Performance Lazyframes vs Dataframes

In [3]:
import io
import os
import polars as pl

In [5]:
__file__ = "app.ipynb"
csv_file_path = os.path.join(os.path.dirname(__file__), "./vehicletest.csv")
parquet_file_path = os.path.join(os.path.dirname(__file__), "./vehicletest.parquet")

Convert from csv to parquet format 

In [7]:
if not os.path.exists(parquet_file_path):
    df: pl.DataFrame = pl.read_csv(csv_file_path)
    df.write_parquet(parquet_file_path)

In [None]:
# NOTE:
# polars scan_parquet by doing this way: This allows the query optimizer to push down predicates 
# and projections to the scan level, thereby potentially reducing memory overhead.

In [11]:
lazy_df: pl.LazyFrame = pl.scan_parquet(parquet_file_path)

In [19]:
# Polars allows you to scan a Parquet input.
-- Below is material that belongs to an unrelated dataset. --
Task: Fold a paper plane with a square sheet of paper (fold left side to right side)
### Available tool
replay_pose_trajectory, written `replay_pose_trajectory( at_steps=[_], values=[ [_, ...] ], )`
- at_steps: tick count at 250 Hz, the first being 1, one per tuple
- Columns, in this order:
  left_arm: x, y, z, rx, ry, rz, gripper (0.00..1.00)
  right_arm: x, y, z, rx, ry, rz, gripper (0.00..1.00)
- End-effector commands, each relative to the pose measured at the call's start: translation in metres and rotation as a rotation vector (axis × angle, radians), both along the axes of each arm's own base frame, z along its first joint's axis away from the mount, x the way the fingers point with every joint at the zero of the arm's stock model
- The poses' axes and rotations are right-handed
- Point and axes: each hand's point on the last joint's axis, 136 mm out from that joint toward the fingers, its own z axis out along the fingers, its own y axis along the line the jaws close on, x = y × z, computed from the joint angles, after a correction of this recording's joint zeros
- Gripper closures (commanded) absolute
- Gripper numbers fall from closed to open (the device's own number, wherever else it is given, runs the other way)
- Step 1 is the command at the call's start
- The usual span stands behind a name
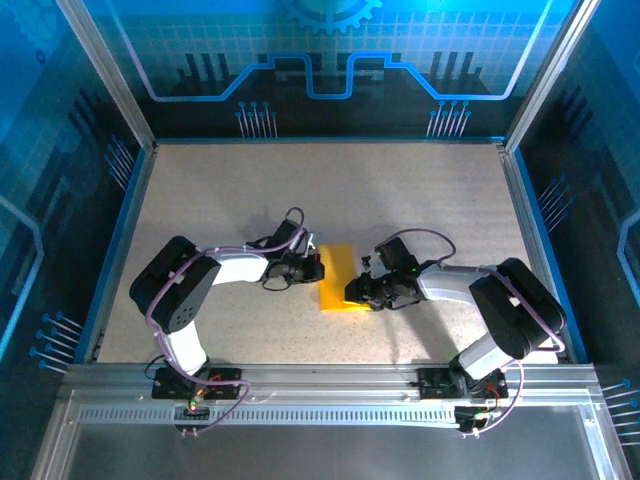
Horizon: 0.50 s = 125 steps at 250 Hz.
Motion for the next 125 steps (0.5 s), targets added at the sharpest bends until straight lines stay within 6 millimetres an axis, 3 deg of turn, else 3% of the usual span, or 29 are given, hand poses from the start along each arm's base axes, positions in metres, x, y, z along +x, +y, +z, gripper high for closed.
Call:
replay_pose_trajectory(
  at_steps=[1, 125],
  values=[
    [-0.0175, 0.0073, -0.0156, 0.044, 0.053, -0.016, 1.00, 0.0058, -0.0002, 0.0036, 0.035, -0.002, -0.019, 0.64],
    [-0.0177, 0.0068, -0.0152, 0.040, 0.052, -0.017, 1.00, 0.0090, -0.0014, 0.0018, 0.056, 0.004, -0.034, 0.64]
  ],
)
Scanning delays the actual parsing of the file 
# and instead returns a lazy computation holder called a LazyFrame.

print(lazy_df)

naive plan: (run LazyFrame.explain(optimized=True) to see the optimized plan)


  PARQUET SCAN ./vehicletest.parquet
  PROJECT */19 COLUMNS


NOTE:
polars read_parquet by doing this way:  this means that all data will be stored continuously in memory

In [20]:
#The data can also be read from the parquet file into memory:
df: pl.DataFrame = pl.read_parquet(parquet_file_path)

NOTE:

Lazy DataFrames are a concept in Python that refers to a way of working with data in a DataFrame format, but without loading all the data into memory at once. A LazyFrame holds information found during the brief scan and reads the rest of the file only when it is needed.

In [None]:
# An example of this can be the clean process of the dataframe, by performing 
# the action to the data in memory and doing by the lazy approch

# To memory
df = df.fill_nan(None).drop_nulls()

# lazy 
lazy_df = lazy_df.fill_nan(None).drop_nulls()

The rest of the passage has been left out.